Przejdź do treści
Przejdź do stopki

Polsce nie potrzeba kabaretów

Treść

Premier Donald Tusk w swoim kolejnym śmiałym exposé wywołał salwy śmiechu nie tylko w Sejmie RP. Najdziwniejsze, że ten człowiek nie widzi już nawet swojej bezczelnej śmieszności – w sytuacji, gdy cała Polska się z niego śmieje, on dalej przygotowuje sztuczki cyrkowe. W obiecanki Tuskowe nie wierzy chyba już nikt, może poza kilkoma fanatycznymi wyznawcami będącymi pod wpływem oślepiającego blasku geniuszu Słońca Peru. Jesteśmy już znużeni tymi kłamstwami, frazesami, bezpodstawnymi prognozami, zapewnieniami. Gdy emeryci i rodziny dogorywają, a państwo się wali, Tusk obiecuje podwyżki emerytur o 36 złotych… brutto.

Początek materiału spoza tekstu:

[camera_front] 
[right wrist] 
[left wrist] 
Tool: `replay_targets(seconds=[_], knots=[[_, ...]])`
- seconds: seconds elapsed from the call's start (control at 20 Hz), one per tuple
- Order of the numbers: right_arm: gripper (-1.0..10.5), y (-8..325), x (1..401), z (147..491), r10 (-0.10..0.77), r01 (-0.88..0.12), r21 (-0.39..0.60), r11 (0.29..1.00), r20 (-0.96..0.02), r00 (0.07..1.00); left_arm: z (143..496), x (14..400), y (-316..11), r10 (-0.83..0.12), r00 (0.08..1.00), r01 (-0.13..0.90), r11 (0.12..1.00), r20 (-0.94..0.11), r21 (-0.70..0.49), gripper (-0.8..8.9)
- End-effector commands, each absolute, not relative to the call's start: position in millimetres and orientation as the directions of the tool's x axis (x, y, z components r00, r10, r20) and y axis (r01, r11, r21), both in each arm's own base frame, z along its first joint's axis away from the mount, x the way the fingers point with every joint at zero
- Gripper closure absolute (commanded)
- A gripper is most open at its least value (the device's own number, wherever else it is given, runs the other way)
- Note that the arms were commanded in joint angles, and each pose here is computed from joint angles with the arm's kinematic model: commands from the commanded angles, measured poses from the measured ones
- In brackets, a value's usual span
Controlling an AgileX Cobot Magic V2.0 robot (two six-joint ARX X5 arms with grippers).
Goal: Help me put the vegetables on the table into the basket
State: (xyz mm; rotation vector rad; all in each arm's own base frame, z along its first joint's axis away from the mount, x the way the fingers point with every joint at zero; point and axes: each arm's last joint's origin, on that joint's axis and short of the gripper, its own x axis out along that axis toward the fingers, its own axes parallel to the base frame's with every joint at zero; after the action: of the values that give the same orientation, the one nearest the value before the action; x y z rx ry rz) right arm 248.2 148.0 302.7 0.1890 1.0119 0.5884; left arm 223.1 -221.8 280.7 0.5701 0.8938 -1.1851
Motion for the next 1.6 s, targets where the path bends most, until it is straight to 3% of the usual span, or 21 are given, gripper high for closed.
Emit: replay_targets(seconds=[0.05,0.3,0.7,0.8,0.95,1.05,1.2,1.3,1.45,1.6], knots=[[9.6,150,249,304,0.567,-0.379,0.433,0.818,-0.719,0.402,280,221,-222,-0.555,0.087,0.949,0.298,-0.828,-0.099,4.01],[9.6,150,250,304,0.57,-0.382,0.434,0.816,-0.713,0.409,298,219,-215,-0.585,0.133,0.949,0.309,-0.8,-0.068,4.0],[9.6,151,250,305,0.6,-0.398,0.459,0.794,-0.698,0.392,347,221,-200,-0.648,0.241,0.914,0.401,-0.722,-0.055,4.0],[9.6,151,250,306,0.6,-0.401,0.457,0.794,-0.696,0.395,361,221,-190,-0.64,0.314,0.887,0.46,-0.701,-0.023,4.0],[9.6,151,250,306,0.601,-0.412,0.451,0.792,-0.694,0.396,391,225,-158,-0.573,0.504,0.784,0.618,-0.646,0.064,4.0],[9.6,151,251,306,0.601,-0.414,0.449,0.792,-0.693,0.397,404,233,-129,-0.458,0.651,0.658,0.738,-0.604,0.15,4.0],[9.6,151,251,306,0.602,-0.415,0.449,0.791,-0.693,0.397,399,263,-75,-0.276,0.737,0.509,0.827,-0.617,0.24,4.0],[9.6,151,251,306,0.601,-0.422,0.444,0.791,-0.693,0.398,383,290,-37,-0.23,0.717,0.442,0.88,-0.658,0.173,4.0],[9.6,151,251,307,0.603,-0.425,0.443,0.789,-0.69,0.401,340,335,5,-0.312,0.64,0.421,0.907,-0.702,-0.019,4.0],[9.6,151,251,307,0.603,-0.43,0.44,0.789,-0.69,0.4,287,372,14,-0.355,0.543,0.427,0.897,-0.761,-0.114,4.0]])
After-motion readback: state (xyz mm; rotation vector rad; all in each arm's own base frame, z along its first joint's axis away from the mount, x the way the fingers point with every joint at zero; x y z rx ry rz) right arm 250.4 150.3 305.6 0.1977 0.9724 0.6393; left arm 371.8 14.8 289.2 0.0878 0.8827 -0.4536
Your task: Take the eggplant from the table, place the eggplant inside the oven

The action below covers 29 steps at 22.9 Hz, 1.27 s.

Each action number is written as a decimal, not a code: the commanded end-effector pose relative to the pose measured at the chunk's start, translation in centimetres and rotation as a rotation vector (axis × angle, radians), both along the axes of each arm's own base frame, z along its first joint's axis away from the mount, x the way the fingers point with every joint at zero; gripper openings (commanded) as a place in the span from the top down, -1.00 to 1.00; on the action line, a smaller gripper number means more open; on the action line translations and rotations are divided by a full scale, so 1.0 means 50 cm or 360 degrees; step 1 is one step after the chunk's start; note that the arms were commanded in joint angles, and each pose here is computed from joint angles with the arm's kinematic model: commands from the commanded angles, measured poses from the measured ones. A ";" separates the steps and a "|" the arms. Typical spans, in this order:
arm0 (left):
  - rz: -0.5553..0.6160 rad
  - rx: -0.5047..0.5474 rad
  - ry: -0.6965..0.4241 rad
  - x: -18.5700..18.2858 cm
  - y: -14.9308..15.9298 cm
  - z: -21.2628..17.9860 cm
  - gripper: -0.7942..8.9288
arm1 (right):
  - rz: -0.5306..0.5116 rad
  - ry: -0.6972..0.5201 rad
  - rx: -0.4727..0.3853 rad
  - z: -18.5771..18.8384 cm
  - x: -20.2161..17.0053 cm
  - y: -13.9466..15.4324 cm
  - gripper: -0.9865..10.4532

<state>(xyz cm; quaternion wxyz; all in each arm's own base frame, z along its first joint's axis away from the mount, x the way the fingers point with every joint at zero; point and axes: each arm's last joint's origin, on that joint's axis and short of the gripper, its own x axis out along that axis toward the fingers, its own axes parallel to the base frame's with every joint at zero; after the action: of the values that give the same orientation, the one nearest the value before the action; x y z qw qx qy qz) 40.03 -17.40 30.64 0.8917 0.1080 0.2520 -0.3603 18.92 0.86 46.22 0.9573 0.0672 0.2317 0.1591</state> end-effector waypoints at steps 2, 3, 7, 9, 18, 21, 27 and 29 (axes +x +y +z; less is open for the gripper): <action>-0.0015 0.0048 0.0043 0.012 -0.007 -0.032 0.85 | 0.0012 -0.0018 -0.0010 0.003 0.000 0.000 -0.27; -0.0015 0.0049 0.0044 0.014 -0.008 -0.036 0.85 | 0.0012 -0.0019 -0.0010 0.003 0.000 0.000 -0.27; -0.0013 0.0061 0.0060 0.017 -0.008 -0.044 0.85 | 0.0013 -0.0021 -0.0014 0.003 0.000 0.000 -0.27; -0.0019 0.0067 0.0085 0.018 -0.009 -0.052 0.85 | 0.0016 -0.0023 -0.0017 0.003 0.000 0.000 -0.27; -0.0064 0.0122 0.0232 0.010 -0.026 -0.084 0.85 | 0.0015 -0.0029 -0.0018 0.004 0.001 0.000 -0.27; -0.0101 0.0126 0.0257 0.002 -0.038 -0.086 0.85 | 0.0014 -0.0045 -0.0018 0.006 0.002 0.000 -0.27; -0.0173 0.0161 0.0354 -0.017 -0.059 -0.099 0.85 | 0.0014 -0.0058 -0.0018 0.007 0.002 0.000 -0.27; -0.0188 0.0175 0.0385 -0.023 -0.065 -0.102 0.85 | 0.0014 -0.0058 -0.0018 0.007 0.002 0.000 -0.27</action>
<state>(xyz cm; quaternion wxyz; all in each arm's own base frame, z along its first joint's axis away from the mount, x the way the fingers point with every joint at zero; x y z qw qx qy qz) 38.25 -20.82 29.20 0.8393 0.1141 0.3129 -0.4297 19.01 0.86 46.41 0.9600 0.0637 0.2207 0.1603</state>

Honor, gdyby go premier posiadał, zmusiłby go już co najmniej ze sto razy do dymisji. Niestety, oprócz tej postaci, musimy dodatkowo znosić w przestrzeni publicznej smutnych panów. Żeby tragedii było mało, takie typy jak Sienkiewicz, Arłukowicz, Sikorski są do tego suto przez nas opłacane.

Możemy jednak się dalej łudzić i wsłuchać w syreni śpiew PO. Wedle snutych wizji, wkrótce otrzymamy wszyscy wiele pieniędzy, rodziny będą uśmiechnięte, Polacy powrócą z emigracji, seniorzy wybiorą się w podroż życia i w ogóle wszyscy znów będą mieć się lepiej. I tak już od długich siedmiu, chudych lat. 

Najbardziej rozbawił mnie jednak Donald Tusk zapowiedzią nowego „planu Marshala” dla województw. Przewaga PiS zamroczyła jego błyskotliwy umysł i zapowiada coraz to bardziej niestworzone historyjki, które „Financial Times” nazwał populizmem. Ja bym to nazwał inaczej, raczej ordynarnym kłamstwem, cynizmem, wyrachowaniem, ale bądź co bądź, ocena ekspertów ekonomicznych jest – myślę – i tak wystarczająco sroga. Nagłówki newsów na temat opowiastek z zaczarowanego lasu premiera są prześmiewcze, ale to, co w nich uderza, to fakt, że są cytatami wyjętymi z ust Tuska. Nie trzeba komentować, analizować, bo przy aktualnym rozkładzie teoretycznego państwa wystarczy posłuchać wystąpienia prezesa Rady Ministrów. Jak jest, każdy widzi, ale jak to widzi premier, to szczyt perwersyjnej bezczelności, bezkarności i pychy.

Wielokrotnie na łamach portalu NaszDziennik.pl podsumowywałem „wybitne” osiągnięcia „najwybitniejszego” Polaka, który „wkrótce” zostanie szefem całej Europy. Nie będę się więc powtarzać. Stopa bezrobocia w Polsce (szczególnie na północy i na wschodzie naszej Ojczyzny) mówi sama za siebie. Wysokość emerytury także, wysokość wsparcia dla rodzin wielodzietnych, które są przyszłością naszego kraju również (Tusk w ich miejsce promuje preferowane przez siebie homoukłady i związki partnerskie). W Polsce żyje 100 tys. niedożywionych dzieci. To wystarczy za wszystko.

Tusk wyniszcza naszą Ojczyznę, szydzi potem z nas jawnie z trybuny sejmowej, bo wie, że jego narracja zostanie odpowiednio przemycona przez usłużne media. Jednak coś się zacięło. Treści wynurzeń Tuska prezentowane są nawet w mainstreamie jako groteskowe, nieudolne, słabe.

I może rzeczywiście należy w tej sytuacji kibicować Tuskowi, aby kaczki dziennikarskie się ziściły i został on już tym szefem Europy. Wówczas zepsute kukułcze jajo byłoby problemem innych, a bez Tuska nie ma PO, więc koniec tej formacji politycznej stałby się nareszcie faktem.